Each line from the one holding "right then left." to the end of the data below must be output verbatim, with no other lines.

## Dataset section
================================
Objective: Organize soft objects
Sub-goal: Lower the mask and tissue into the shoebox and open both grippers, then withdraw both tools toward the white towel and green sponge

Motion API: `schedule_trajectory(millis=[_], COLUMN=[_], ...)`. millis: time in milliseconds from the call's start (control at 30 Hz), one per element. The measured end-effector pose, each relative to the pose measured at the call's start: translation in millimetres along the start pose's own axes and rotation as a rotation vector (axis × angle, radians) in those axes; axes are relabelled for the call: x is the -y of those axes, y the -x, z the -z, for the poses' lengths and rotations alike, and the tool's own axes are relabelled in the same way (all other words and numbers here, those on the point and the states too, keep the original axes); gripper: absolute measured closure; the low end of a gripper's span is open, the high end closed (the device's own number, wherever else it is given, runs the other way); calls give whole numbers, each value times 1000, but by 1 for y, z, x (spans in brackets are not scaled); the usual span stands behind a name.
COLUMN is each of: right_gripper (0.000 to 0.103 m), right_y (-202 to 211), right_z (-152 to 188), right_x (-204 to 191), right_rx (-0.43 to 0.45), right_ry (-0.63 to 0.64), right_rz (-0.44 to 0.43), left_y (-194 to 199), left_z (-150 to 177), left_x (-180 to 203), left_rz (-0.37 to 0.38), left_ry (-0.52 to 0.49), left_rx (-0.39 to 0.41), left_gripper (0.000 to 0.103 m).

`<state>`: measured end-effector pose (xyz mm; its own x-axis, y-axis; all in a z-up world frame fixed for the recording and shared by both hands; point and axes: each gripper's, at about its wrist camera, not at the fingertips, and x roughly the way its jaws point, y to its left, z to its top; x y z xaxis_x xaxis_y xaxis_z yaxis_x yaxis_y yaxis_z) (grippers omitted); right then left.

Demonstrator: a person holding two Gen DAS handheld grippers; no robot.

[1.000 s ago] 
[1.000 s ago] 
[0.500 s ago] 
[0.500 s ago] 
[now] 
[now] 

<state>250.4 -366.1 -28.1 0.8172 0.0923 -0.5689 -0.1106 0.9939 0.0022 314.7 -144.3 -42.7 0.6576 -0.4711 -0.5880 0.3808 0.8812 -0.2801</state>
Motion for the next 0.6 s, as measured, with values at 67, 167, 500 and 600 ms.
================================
## Your response
`<state>`: measured end-effector pose (xyz mm; its own x-axis, y-axis; all in a z-up world frame fixed for the recording and shared by both hands; point and axes: each gripper's, at about its wrist camera, not at the fingertips, and x roughly the way its jaws point, y to its left, z to its top; x y z xaxis_x xaxis_y xaxis_z yaxis_x yaxis_y yaxis_z) (grippers omitted); right then left.

Demonstrator: a person holding two Gen DAS handheld grippers; no robot.

[1.000 s ago] 
[1.000 s ago] 
[0.500 s ago] 
[0.500 s ago] 
[now] 
[now] 

<state>250.4 -366.1 -28.1 0.8172 0.0923 -0.5689 -0.1106 0.9939 0.0022 314.7 -144.3 -42.7 0.6576 -0.4711 -0.5880 0.3808 0.8812 -0.2801</state>
Motion for the next 0.6 s, as measured, with values at 67, 167, 500 and 600 ms.

No further response is needed.